We consider and analyze machine learning problems from the perspective of complexity theory. We try to determine the information or computational complexity of learning problems, and to design efficient learning algorithms. Furthermore, we investigate combinatorial optimization problems and explore the possibility of designing efficient approximation algorithms. We have a general interest in finding new programming methods and in inventing new data structures. We are furthermore interested in any results that shed more light on the famous P-NP problem.

"Cryptography in Ubiquitious Computing: Privacy-preserving Learning"

Graduiertenkolleg (GRK 1817) funded by the German Research Corporation (DFG)

"Privacy-Preserving Learning" is among the projects of GRK 1817. In this project, we are concerned with techniques that allow to perform statistical analysis of data in a privacy-preserving fashion. In particular, we investigate which statistical learning algorithms can be made privacy-preserving without much loss of efficiency (as opposed to the ones which inherently become inefficient). We furthermore study variations in the notion of privacy-preservation and analyze how they relate to each other. Within this project, which starts in the second half of 2012, we have Open Positions (PhD). The deadline for application is June 1, 2012 .

"Distribution-dependent and Distribution-independent Learnability"

Research Project funded by the Bilateral Research Programme
between Germany (DAAD 50751924) and Hungary (MÖB 14440)

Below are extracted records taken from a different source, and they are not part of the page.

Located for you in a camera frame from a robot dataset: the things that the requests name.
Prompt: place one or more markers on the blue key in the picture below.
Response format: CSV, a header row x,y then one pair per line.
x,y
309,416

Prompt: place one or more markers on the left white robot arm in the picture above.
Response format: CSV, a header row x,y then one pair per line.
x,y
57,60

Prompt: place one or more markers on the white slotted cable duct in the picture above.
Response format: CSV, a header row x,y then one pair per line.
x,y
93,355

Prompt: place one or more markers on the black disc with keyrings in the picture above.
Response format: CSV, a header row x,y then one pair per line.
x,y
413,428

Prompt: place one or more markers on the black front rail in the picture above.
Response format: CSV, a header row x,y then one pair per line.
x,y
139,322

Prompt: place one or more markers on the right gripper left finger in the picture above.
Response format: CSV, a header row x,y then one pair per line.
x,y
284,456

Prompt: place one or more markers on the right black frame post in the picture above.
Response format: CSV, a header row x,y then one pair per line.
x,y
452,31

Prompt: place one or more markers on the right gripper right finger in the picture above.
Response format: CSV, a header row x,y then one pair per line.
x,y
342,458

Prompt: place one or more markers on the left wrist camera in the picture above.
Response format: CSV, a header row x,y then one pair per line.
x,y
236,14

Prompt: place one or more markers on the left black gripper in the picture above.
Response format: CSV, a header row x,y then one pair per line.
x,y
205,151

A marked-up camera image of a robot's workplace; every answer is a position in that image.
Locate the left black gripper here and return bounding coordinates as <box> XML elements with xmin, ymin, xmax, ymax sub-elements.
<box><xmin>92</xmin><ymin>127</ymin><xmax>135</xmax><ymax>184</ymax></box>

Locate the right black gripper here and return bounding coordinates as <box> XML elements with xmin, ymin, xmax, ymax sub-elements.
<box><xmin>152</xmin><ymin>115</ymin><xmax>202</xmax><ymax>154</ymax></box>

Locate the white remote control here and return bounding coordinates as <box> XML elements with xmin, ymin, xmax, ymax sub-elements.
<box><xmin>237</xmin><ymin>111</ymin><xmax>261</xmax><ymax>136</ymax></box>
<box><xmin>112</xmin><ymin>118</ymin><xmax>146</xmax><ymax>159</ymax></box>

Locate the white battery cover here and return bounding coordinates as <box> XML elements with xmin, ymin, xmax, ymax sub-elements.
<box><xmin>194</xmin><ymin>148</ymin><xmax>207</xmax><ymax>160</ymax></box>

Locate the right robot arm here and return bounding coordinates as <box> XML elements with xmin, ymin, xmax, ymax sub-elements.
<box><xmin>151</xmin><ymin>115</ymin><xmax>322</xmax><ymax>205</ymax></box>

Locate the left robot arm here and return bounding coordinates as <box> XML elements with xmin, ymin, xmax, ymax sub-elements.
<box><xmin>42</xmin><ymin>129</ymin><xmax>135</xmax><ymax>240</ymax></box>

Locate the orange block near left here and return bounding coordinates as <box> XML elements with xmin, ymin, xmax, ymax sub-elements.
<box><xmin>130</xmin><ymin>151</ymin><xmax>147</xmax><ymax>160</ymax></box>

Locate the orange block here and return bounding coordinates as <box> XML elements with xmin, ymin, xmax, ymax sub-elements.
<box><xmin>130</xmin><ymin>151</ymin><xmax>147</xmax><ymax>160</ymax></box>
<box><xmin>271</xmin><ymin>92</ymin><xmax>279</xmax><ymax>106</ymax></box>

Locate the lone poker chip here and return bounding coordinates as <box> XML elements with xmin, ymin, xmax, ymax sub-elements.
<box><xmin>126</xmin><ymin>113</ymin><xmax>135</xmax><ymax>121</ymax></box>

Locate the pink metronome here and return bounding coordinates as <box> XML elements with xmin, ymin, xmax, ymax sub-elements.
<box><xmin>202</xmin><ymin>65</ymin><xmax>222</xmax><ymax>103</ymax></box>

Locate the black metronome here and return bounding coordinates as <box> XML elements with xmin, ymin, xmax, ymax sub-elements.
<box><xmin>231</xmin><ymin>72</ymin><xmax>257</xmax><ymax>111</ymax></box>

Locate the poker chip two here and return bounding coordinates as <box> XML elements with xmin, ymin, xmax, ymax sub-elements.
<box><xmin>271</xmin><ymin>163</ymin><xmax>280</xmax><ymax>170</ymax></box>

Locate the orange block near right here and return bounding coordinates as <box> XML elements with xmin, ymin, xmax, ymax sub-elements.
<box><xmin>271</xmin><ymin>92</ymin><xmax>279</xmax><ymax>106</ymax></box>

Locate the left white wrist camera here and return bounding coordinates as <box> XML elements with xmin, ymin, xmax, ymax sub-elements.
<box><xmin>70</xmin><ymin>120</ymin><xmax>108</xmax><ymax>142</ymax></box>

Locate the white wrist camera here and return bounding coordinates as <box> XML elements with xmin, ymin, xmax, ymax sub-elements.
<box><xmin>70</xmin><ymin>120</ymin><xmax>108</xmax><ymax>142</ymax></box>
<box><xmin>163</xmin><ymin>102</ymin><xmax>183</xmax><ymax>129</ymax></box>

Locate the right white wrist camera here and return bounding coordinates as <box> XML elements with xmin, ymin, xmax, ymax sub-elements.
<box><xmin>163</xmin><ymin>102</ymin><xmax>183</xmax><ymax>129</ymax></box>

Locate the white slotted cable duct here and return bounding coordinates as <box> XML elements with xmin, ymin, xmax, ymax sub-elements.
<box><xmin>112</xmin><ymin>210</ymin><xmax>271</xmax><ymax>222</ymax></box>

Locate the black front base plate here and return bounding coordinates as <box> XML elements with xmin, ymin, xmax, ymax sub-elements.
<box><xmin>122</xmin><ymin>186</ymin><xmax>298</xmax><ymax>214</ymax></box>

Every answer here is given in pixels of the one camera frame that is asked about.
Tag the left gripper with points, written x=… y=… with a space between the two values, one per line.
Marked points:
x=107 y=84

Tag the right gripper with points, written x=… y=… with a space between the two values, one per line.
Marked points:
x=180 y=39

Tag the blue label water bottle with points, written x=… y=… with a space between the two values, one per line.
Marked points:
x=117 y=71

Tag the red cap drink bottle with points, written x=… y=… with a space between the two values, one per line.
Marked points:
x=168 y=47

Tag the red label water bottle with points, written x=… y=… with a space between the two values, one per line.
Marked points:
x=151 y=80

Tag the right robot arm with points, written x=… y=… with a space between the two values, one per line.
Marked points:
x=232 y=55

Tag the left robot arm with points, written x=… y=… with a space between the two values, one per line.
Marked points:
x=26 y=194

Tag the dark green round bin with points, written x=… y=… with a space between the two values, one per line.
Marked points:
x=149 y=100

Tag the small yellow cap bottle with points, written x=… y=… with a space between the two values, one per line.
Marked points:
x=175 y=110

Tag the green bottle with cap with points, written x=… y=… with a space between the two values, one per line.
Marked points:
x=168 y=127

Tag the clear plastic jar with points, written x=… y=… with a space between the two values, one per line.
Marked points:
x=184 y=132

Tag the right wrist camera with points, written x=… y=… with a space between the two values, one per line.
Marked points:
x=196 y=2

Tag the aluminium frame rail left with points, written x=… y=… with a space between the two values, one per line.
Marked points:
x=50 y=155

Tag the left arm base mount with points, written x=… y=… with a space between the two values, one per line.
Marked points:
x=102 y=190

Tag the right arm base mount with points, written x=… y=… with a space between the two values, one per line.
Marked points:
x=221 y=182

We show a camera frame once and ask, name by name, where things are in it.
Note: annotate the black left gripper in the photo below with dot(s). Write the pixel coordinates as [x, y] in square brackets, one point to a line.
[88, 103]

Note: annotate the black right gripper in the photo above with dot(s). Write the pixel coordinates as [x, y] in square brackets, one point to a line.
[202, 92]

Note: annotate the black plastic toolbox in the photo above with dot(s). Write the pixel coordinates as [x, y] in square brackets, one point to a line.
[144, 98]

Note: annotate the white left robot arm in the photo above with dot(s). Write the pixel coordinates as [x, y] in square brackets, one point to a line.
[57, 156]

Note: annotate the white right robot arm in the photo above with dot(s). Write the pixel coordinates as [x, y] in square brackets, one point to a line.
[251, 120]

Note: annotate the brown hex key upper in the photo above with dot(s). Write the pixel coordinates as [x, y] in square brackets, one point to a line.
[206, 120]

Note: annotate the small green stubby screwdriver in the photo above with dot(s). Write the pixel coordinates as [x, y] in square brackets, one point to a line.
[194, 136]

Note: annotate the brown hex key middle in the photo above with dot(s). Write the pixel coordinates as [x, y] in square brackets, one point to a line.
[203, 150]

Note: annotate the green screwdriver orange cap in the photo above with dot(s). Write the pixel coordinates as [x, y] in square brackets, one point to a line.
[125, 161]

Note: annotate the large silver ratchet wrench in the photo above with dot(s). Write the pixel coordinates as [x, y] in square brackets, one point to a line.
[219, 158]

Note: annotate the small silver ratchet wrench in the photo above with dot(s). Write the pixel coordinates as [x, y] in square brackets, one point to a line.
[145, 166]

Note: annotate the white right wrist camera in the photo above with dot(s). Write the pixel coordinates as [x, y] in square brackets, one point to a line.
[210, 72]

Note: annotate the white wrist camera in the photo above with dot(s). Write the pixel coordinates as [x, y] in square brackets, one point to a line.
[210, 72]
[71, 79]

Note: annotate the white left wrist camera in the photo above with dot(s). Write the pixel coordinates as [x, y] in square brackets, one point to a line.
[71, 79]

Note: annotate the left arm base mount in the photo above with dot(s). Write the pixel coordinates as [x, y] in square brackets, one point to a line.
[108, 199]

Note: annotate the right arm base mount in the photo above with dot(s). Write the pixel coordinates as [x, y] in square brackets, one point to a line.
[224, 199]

In this project, we shall be concerned with the information complexity of learning, i.e., we pursue the question how much information a machine (an algorithm) requires in order to reach a certain learning goal. We shall focus on two models of learning, PAC-learning (introduced 1984 by Leslie Valiant) and SQ-learning (introduced 1993 by Michael Kearns). The former model forces the learner to extract information from correctly labeled random examples and to return a probably-approximately-correct (PAC) hypothesis. The latter model is a natural restriction of the former and leads to learning algorithms which are robust against classification noise. Our main research objective is to gain a deeper understanding of the advantage that could result from knowing in advance the probability distribution D underlying the random data. To this end, we distinguish between distribution-dependent learning (knowing D in advance) and distribution-independent learning (having no prior knowledge of D. We pursue the question whether there are smart strategies for learning algorithms without prior knowledge of D which enable them to compete well against the best learners with perfect prior knowledge. We are furthermore interested in narrowing the gap between the currently best known upper and lower bounds on information complexity in the models under consideration. As for the final phase of the project, we plan to design highly efficient smart learning algorithms for concrete concept classes. As explained in more detail in the proposal, the research in this project is likely to make significant contributions to an active and ongoing discussion concerning the power of semi-supervised algorithms.